Поликушка вяло, сонно притопнул ножонкой. Фетровый бот, в спешке надернутый и не прихваченный пряжкою, наверное, нарушенной еще покойной Клавдией, заломился в щиколотке и чуть не обрушил Поликушку навзничь. Хорошо я успел прихватить старика за локоть.
– Гвардия, не падать! За Россию стоять насмерть! Отступать некуда... «Когда приказ нам даст товарищ Сталин!» Поликарп Иванович, пойдем ко мне жить. Уважь, старинный друг. Ты бобыль, я бобыль, места много, будем футбол гонять. Милый, какой ты милый старикан! Ты будешь мне папой! Отец, пойдем со мною...
– Да куда я пойду на ночь глядя? Вот и ноги не пляшут, и язык не шеволится...
– Сейчас запляшут... Я захочу, и они заплачут, и завоют, и запоют, и зашевелятся все твои три ноженьки. А бабушка-красавушка поможет нам. – Фарафонов вдруг упал на колени, тыкаясь носом в голени старика, стал застегивать фетровые боты, но старинные пряжки не поддавались, тонкие пальцы утыкались в твердые костомахи Поликушки и, оскальзываясь, уплывали предательски под стол. Кряхтя и о чем-то рассуждая себе под нос, никем не понятый и всеми отринутый, Фарафонов, будто бы кланяясь Поликушке, брякнулся лбом о пол и так застыл в молитвенной позе, выставив к небу костлявый зад. Тут раздались всхлипы – без пяти минут академик плакал. Я понял, что пирушка наконец-то закончилась благополучно: никого не облаяли, не обидели, кулаков не чесали, а что сказано было в хмельном жару, скоро и позабудется, еще до побудки, когда, снимая с потной подушки взлохмаченную голову, будешь туго, с непонятной тоскою, соображать, а не натворил ли ты, милый, чего дурного, не сболтнул ли лишнего, не выдал ли потаенного?
Марьюшка пыталась проводить недоумевающего Поликушку, коньяк взбодрил нашего соседа, и, несмотря на преклонные годы, ему вдруг захотелось погулять с важным гостем... Поликушка, упираясь, цеплялся за английский замок и даже пробовал облапить старушку (как после рассказывала Марьюшка), но она была непреклонна...
Пока я прибирал на кухне, Фарафонов, хоть и был без ума, неслышно уполз в свое заповедное логово за книжные шкафы, подсунул под голову стопу журналов «Наш современник», которые в трезвом состоянии просматривал с презрением, и с оглушительным храпом беспечно уснул...
Утром Фарафонов, несмотря на мятое, с кулачок, лицо и плотвяные розовые глазки, был холоден, деловит и строг.

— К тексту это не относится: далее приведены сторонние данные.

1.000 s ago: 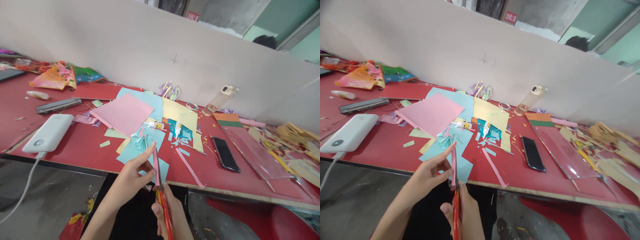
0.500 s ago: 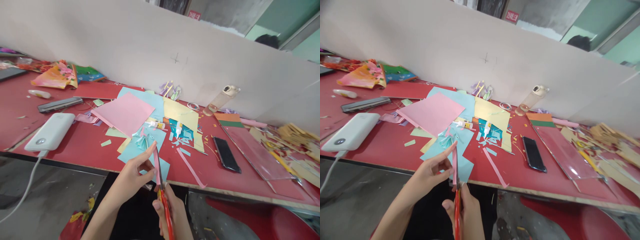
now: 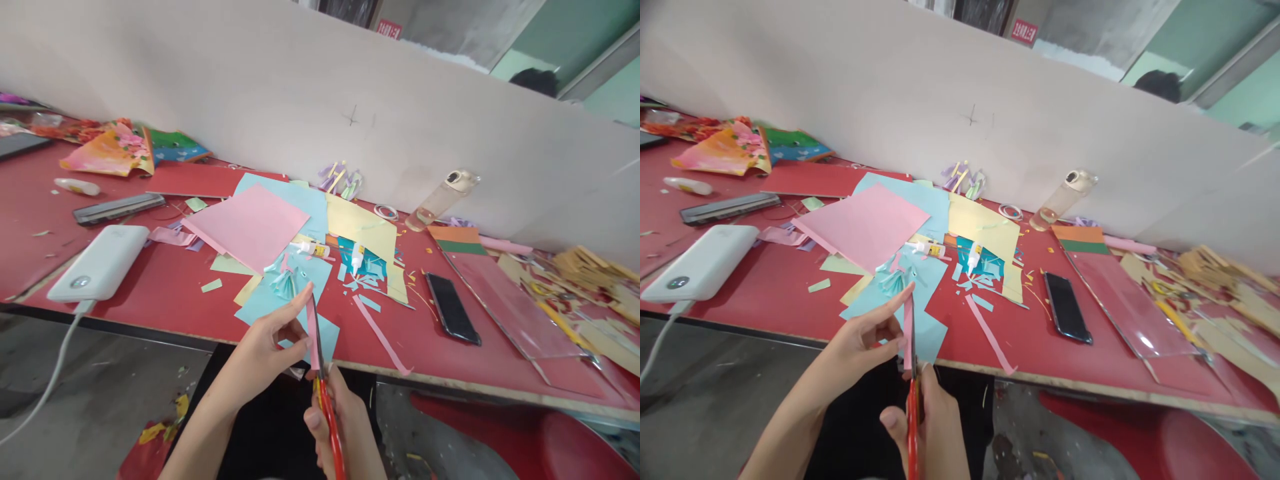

– Насчет невесты я все устрою, старичок. Все будет тип-топ, – сказал, затягивая под горлом голубой галстук. И добавил: – Не пойму как, но ты на меня благотворно действуешь. На месте Ельцина я бы тебя не выгонял, а держал при себе юродом.
Фарафонов еще чего-то нагородил без пути и ушел, потряхивая своим грузным портфелем, в котором, судя по весу, кое-что еще сохранилось из напитков. Знать, приходить в чувство членкор собирался в другом, более благородном месте, где подают французский коньяк и черную икру в фарфоровой тарелке восемнадцатого века, а откушивают серебряной ложкой.
По городу мела поземка. Я провожал Фарафонова взглядом, низко склонившись с балкона, словно хотел вывалиться. Дома стояли как привидения. Москву затягивал хаос. За Лосиным островом вздымался черным шлейфом пожар, застилая половину неба, в окно натягивало зловещим дымом. В ущелье с протягом гудел ветер, выдираясь на волю, кидал охапками снег, заталкивал людей в подъезды. Смерть сулилась отовсюду, откуда и век не ждалась. Уходящий Фарафонов сверху был похож на засохшую будылину в зимнем поле, уже отсеявшую семена. А счастливые Фарафончики разбежались по белу свету – подальше от погибающей земли, оставив отца своего замирать в одиночестве... Вот и плодись после этого... Господи, прости меня, грешнаго, и помилуй!